Parmi les événements de la saison à la Philharmonie de Paris, la venue de l’Orchestre Royal du Concertgebouw d’Amsterdam fait logiquement salle comble, autour d’un programme des plus réjouissants. On retrouve en effet en première partie un des Concertos pour piano de W. A. Mozart, véritable jardin secret cultivé tout au long de sa courte vie, à même de rappeler ses qualités de soliste virtuose du piano, étourdissantes dès son enfance prodige. Composé pendant la prolifique année 1784 où pas moins de six concertos pour piano (14 à 19) voient le jour, le Dix-Septième fait partie des pièces maîtresses, tant son atmosphère galante et enjouée séduit d’emblée, faisant une part non négligeable aux vents, ici parfaitement rendus par le pupitre aux envolées aériennes de la phalange amstellodamoise.

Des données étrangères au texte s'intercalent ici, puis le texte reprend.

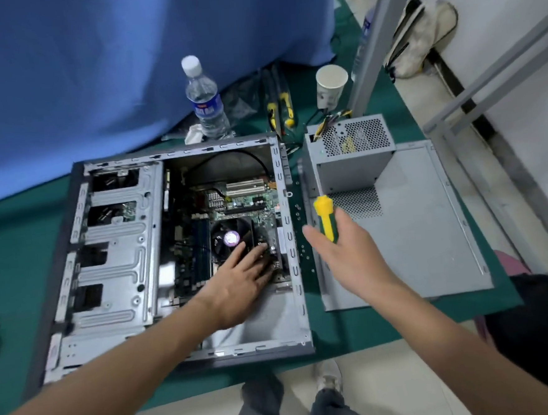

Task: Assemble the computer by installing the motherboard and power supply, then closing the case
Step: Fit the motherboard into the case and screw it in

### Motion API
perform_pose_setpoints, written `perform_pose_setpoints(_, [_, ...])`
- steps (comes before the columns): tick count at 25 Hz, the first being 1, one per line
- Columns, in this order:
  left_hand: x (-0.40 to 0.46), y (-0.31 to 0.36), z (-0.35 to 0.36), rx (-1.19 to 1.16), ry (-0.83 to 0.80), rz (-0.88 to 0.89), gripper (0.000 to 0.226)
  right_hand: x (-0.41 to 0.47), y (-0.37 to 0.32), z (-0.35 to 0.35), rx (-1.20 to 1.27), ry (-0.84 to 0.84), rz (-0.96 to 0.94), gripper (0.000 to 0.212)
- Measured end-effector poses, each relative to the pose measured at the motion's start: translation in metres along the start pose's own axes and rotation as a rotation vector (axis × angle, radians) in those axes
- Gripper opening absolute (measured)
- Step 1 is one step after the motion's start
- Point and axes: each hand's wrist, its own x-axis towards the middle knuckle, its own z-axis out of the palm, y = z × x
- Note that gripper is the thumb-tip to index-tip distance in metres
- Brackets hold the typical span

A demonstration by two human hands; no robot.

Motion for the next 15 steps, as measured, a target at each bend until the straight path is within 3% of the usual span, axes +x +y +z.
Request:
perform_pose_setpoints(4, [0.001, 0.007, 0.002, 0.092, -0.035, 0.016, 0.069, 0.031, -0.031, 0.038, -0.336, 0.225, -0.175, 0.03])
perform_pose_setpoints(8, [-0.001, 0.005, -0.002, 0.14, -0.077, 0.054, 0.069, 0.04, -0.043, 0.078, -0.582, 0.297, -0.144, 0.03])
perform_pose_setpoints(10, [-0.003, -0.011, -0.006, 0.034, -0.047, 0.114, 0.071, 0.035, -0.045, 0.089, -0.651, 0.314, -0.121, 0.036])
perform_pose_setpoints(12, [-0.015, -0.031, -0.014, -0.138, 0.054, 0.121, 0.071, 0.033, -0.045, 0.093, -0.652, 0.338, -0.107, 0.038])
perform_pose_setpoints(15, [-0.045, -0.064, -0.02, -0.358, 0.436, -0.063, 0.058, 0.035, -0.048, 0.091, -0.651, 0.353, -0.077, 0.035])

Si le piano serein et sans excès, aux notes bien déliées, d’Emanuel Ax (né en 1949) respecte l’esprit de la partition, on reste parfois sur sa faim en matière de prise de risque, loin de l’électricité attendue pour le concert. L’accompagnement sans aspérités et sans nuages de Myung-Whun Chung (né en 1953) va dans le même sens en tirant Mozart vers le 19ème siècle, en un refus assumé du pathos, entre lisibilité et clarté des plans sonores. Cette interprétation cérébrale sonne un peu froid, avec un manque de vélocité du soliste, parfois couvert dans les tutti. Le bis fait la part belle à un autre compositeur autrichien en la personne de Schubert, dont Ax interprète la Sérénade crépusculaire D.957 en une délicatesse sans effets, digne de son art, démontrant qu’il est davantage un maître de l’intimisme qu’un concertiste.
Après l’entracte, la Symphonie n° 7 (1884) d’Anton Bruckner trouve en Myung-Whun Chung un de ses défenseurs les plus ardents, lui qui dirige régulièrement la musique du « Maître de Saint-Florian » depuis de nombreuses années, notamment à la tête de l’Orchestre philharmonique de Radio France (dont il fut directeur musical de 2000 à 2015). Le geste implacable du chef coréen ne cherche pas à caresser l’auditeur dans le sens du poil, allant souvent à rebours des intentions du compositeur pour imposer un idéal de « musique pure » : on assiste à une sorte de mise à nue analytique, sans tension et sans pathos, où les différents thèmes sont peu différenciés. Mélodie principale et contre-chants sont souvent mis sur le même plan, au bénéfice d’une valorisation des dynamiques, en un élan brusque et un rien expédiés dans les tutti cuivrés, en contraste avec les parties apaisées ostensiblement ralenties. Cette lecture volontairement « neutre », un rien lunaire, ne peut laisser indifférent : on sait la capacité de la direction de Chung à provoquer enthousiasme ou rejet.
Malgré toutes les qualités sonores de l’Orchestre Royal du Concertgebouw d’Amsterdam, on avoue rester de glace à cette interprétation en forme de radiographie de la partition, qui refuse toute expressivité. Pour autant, les deux derniers mouvements de la symphonie semblent mieux résister à ce corset sévère, en mettant en valeur quelques détails superbes dans l’exploration des timbres – notamment les cors et tubas wagnériens en sourdine, comme en suspension, à la fin du III.